§ Task prompt: Filter the listing down to the lines containing the word "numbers".

BEGIN

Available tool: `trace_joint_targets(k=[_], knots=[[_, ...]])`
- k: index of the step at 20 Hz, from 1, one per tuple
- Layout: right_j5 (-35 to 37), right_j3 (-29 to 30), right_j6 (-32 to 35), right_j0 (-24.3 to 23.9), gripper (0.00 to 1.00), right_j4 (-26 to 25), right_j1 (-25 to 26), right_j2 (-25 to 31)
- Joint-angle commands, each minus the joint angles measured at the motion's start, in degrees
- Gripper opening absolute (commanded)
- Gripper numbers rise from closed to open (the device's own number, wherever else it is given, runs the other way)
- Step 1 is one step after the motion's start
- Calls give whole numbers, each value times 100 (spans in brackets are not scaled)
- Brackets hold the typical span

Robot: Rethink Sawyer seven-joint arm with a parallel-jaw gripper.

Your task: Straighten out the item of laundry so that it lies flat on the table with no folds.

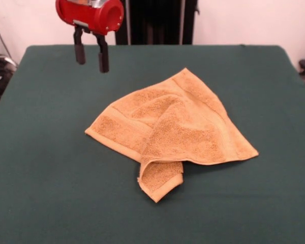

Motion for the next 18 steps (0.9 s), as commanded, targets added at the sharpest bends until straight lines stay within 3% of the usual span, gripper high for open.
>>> trace_joint_targets(k=[1, 10, 18], knots=[[2368, -775, -912, 190, 100, -810, 167, -30], [1607, -712, -440, 85, 100, -1154, 724, 362], [1350, -903, -243, 105, 100, -1277, 1114, 501]])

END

§ Reply:
- Gripper numbers rise from closed to open (the device's own number, wherever else it is given, runs the other way)
- Calls give whole numbers, each value times 100 (spans in brackets are not scaled)

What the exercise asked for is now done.